● BRIEF
Wherever the string "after" appears in a line of the listing below, report that line.

[DATA EXCERPTS Boundary: Start]

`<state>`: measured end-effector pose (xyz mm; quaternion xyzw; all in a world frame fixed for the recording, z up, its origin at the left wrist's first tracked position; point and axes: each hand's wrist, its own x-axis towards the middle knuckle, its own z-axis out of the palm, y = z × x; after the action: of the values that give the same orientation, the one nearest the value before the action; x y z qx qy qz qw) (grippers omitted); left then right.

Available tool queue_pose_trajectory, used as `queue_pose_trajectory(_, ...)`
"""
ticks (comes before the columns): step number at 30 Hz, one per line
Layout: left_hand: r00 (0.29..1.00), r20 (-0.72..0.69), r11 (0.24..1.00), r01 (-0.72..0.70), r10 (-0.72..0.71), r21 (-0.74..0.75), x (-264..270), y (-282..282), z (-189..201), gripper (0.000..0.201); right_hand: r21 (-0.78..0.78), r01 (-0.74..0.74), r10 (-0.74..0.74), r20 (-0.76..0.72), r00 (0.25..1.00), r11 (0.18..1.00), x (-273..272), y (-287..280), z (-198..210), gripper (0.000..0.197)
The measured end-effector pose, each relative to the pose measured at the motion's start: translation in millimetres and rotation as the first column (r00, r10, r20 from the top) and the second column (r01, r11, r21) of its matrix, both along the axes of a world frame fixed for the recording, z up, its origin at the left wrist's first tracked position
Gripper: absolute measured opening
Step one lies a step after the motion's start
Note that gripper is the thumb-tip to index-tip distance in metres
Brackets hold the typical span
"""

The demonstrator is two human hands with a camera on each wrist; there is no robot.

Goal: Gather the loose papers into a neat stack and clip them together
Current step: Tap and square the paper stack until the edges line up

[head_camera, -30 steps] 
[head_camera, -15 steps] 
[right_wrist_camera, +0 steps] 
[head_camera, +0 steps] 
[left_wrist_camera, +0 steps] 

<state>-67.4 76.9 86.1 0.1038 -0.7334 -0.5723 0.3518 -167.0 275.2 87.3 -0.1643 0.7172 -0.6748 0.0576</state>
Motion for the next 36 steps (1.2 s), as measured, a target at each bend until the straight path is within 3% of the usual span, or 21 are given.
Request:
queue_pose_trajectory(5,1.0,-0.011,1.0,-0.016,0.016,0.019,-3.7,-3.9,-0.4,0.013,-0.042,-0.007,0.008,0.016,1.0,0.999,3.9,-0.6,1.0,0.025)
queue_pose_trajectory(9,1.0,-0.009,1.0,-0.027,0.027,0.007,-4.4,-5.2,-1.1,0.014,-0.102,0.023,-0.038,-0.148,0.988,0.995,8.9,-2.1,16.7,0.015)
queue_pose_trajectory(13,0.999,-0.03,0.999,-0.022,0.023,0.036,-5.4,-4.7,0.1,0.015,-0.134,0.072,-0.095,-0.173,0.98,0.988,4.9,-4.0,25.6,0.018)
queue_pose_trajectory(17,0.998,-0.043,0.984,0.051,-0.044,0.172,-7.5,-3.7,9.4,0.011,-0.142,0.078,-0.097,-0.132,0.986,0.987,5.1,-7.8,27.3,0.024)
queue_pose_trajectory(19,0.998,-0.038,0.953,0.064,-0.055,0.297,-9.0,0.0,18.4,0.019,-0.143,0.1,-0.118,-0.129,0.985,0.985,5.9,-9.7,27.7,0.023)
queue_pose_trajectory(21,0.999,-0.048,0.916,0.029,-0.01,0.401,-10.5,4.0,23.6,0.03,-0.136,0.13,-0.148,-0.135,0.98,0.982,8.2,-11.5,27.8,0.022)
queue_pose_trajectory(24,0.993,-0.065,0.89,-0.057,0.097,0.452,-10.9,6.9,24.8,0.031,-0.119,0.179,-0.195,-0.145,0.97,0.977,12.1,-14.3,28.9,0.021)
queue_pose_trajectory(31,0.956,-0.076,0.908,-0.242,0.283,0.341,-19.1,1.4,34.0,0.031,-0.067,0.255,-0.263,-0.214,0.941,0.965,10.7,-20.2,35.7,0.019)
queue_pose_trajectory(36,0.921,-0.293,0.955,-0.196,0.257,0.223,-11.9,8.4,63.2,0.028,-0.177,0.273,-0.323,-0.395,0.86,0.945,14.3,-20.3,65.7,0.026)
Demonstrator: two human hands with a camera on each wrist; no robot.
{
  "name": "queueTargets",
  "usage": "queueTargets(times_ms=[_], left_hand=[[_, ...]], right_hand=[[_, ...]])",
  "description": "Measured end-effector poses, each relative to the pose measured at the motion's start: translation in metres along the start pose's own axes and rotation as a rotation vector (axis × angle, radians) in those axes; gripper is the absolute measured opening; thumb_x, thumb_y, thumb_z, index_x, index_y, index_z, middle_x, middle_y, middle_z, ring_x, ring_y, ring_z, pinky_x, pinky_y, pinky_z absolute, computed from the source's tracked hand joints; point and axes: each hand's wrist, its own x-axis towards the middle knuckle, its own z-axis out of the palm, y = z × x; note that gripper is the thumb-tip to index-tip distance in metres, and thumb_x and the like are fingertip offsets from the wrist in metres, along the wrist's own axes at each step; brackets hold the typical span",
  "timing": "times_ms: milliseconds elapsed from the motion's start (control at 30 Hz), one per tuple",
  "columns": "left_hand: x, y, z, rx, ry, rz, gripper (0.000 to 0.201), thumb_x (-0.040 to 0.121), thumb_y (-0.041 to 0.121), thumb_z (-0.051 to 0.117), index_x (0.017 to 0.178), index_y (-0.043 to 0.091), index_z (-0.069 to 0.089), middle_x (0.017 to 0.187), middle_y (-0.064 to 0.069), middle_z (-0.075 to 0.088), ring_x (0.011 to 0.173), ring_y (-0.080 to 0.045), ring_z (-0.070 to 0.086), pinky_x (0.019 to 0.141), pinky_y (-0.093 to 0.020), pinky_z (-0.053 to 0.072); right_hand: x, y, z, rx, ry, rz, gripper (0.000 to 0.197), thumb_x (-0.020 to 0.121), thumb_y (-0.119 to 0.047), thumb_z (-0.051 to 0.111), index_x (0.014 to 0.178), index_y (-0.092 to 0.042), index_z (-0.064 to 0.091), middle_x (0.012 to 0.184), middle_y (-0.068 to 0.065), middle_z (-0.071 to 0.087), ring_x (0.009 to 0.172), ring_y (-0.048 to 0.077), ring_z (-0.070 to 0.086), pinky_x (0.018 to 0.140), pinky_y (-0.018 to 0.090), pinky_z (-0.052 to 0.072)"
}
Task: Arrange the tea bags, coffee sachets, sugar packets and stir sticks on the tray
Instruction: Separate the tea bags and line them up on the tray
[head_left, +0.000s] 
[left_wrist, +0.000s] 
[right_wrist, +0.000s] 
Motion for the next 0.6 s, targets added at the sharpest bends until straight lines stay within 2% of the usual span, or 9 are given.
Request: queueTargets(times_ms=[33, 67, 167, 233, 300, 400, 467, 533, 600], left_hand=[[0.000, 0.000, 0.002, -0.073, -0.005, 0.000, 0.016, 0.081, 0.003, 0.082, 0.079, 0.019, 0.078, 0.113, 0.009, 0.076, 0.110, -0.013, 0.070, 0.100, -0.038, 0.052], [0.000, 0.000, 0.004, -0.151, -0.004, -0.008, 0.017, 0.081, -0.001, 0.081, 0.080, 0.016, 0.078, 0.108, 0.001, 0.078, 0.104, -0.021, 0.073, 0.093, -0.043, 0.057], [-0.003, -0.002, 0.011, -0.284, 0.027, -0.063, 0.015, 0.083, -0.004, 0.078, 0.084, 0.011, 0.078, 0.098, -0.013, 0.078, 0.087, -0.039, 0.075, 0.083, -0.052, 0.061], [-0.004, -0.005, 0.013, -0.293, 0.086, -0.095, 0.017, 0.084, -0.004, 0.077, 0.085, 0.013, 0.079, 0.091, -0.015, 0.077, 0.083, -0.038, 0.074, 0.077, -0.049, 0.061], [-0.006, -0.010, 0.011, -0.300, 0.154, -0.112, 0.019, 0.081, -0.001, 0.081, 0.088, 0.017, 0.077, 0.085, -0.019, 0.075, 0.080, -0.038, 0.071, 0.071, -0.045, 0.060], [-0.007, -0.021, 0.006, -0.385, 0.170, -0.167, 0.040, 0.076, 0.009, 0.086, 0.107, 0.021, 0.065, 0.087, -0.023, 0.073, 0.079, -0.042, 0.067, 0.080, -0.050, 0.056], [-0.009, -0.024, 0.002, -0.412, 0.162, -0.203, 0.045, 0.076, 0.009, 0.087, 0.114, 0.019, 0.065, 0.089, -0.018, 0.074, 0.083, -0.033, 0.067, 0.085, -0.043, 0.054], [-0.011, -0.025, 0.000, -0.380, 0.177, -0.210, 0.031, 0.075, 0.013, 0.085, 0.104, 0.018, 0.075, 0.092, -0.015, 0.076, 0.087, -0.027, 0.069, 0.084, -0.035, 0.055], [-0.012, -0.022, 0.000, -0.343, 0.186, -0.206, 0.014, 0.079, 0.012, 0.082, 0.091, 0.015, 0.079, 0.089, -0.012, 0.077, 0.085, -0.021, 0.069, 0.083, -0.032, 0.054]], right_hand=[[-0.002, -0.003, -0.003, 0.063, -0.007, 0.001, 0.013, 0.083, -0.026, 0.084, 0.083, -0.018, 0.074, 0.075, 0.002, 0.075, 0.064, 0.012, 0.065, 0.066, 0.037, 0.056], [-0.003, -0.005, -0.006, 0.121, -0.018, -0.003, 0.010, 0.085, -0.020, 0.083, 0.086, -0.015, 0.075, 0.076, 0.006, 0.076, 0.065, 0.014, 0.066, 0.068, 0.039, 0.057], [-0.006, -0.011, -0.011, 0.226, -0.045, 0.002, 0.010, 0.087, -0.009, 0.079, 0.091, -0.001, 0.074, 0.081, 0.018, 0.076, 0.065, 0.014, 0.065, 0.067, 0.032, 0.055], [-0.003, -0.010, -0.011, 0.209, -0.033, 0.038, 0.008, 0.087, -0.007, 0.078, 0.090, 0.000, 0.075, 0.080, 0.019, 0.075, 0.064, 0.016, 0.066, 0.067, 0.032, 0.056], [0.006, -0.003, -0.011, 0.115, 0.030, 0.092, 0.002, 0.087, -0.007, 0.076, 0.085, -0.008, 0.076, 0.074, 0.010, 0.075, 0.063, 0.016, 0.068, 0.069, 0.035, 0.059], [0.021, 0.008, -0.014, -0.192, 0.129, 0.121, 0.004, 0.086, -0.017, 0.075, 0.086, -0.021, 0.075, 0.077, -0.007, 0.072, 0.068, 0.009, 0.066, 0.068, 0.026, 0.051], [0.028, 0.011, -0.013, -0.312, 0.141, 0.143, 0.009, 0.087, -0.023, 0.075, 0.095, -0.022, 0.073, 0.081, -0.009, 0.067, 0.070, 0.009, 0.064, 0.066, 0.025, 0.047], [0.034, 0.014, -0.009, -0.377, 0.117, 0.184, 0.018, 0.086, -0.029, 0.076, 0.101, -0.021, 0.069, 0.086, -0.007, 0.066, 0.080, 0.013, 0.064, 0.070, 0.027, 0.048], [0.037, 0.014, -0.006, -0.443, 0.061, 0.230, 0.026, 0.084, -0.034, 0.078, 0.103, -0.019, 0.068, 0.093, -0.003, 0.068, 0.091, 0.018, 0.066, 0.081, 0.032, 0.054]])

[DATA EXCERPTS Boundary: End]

● ANSWER TO THE EXERCISE
`<state>`: measured end-effector pose (xyz mm; quaternion xyzw; all in a world frame fixed for the recording, z up, its origin at the left wrist's first tracked position; point and axes: each hand's wrist, its own x-axis towards the middle knuckle, its own z-axis out of the palm, y = z × x; after the action: of the values that give the same orientation, the one nearest the value before the action; x y z qx qy qz qw) (grippers omitted); left then right.
Step one lies a step after the motion's start

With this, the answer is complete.